With a skewed understanding of the middle, the resolution to remove language harmful to LGBTQ people can appear to be a radical progressive move, but it just gets us back in neutral instead of in reverse.
When my car engine failed on the highway mere weeks after I got my driver’s license, I was glad my dad had taught me to put it in neutral to coast to the shoulder safely. I do not proclaim to know much about cars, but I do know the neutral gear is very helpful during emergencies and mechanical failure. That “N” on the gearstick is in the middle, between D and R for a good reason – a third option that is neither drive or reverse.
What would it look like for this Church we call United Methodist to shift into neutral on LGBTQ inclusion as we struggle in mechanical failure?

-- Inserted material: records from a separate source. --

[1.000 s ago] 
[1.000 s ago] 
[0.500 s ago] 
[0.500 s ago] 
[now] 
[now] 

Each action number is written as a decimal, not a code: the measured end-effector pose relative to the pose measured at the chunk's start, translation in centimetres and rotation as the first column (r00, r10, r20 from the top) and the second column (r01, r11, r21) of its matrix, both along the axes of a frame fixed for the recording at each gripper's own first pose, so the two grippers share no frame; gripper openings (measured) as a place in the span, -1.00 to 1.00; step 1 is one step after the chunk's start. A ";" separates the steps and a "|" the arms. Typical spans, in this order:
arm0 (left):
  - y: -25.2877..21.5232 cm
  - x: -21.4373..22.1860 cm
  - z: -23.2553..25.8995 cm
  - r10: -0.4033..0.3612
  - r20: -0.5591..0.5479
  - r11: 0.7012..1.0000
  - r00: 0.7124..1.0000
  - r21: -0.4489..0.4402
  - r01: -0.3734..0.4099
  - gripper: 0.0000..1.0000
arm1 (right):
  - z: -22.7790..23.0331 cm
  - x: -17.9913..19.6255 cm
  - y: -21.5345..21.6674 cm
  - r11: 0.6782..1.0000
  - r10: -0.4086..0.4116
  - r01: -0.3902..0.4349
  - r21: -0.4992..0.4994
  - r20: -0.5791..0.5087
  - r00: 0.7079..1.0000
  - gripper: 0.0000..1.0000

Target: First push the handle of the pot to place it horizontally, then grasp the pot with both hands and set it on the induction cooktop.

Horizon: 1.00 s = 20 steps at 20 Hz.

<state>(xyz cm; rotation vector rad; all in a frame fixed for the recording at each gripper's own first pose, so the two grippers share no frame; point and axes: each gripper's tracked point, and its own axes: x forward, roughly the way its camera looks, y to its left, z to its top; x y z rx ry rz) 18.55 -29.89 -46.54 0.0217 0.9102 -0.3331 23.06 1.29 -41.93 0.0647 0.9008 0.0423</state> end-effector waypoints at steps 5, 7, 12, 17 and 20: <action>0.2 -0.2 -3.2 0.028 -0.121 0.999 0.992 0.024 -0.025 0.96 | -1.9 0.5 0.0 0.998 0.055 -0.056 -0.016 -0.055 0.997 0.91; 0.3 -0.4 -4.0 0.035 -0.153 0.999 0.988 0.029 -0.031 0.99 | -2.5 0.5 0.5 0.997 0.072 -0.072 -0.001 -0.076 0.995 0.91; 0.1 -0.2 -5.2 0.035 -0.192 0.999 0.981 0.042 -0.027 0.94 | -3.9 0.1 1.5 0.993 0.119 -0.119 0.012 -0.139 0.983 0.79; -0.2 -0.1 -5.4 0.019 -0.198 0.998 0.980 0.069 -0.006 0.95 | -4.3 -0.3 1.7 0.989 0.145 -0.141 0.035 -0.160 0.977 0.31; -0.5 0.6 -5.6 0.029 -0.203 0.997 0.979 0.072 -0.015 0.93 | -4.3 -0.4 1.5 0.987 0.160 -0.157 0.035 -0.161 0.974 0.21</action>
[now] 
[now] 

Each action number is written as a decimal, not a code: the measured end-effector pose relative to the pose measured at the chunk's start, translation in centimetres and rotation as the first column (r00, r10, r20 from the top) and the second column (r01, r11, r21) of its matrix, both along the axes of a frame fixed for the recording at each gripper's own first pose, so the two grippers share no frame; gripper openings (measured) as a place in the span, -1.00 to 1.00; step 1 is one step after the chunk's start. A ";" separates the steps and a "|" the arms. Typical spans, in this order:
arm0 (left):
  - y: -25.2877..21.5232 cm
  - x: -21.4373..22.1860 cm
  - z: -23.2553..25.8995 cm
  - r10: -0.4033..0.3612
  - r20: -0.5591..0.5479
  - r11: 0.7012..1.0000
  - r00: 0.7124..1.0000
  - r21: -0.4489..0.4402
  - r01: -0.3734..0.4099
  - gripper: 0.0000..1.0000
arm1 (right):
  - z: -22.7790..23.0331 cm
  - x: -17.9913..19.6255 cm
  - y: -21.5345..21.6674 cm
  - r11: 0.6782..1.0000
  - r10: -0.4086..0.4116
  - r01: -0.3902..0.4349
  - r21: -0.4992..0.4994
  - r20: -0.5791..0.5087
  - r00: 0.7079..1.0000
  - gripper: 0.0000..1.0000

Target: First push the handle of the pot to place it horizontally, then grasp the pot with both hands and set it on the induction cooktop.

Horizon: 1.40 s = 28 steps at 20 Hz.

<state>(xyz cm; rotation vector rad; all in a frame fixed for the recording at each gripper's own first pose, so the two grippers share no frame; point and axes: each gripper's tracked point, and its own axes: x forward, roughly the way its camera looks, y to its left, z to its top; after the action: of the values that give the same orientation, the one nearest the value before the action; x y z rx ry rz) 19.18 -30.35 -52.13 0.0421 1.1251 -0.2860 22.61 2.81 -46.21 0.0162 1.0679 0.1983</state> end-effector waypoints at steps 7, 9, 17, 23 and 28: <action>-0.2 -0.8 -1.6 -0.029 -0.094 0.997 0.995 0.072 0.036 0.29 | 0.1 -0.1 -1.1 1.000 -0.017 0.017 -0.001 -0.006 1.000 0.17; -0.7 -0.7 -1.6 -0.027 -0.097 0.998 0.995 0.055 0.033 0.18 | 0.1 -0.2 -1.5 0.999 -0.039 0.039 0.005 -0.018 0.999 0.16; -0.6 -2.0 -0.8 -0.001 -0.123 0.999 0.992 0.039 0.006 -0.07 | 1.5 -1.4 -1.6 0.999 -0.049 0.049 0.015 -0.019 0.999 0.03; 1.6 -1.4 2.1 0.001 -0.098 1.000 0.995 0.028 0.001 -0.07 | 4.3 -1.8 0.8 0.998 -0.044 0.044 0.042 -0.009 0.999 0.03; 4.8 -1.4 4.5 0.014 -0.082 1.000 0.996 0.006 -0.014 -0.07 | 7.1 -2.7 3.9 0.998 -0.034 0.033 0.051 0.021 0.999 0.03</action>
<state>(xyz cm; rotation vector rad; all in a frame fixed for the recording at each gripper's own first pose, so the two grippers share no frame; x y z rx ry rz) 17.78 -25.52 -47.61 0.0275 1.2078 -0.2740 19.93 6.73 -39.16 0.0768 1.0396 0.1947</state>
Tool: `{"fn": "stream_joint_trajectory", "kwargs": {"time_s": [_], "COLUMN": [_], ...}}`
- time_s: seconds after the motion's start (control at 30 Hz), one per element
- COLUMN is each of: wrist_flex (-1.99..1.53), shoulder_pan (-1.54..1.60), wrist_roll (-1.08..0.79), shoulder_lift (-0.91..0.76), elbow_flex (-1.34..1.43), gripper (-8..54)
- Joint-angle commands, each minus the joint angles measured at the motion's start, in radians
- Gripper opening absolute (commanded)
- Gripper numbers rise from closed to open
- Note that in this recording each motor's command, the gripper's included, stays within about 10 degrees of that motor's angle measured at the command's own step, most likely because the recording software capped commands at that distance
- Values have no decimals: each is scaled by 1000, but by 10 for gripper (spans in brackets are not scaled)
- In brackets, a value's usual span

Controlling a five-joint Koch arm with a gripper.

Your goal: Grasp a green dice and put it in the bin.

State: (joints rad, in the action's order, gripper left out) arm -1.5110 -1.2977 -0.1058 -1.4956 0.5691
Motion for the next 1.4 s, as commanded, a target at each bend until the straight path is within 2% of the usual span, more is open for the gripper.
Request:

This resolution only removes language and practices actively harming people – it does not drive us in any direction. This resolution would only stop the bleeding, and place us in neutral or coast – it would not even begin the journey toward a bridge of healing.
What might it look like if we looked to tradition and found a via media to help us navigate this challenging time? What if the best via media in today’s context is going into neutral?
What might it look like to meet in our true middle and stop the harm?
About the Author: Shelley Walters is a lifelong United Methodist who has served in ministry for over 17 years. She holds a B.A. in Religious Studies from the University of Texas and her MDiv from Austin Presbyterian Theological Seminary. Shelley co-curates the weekly curriculum Bread for our Journey and serves as Director of Faith Development at Saint John’s United Methodist Church in Austin.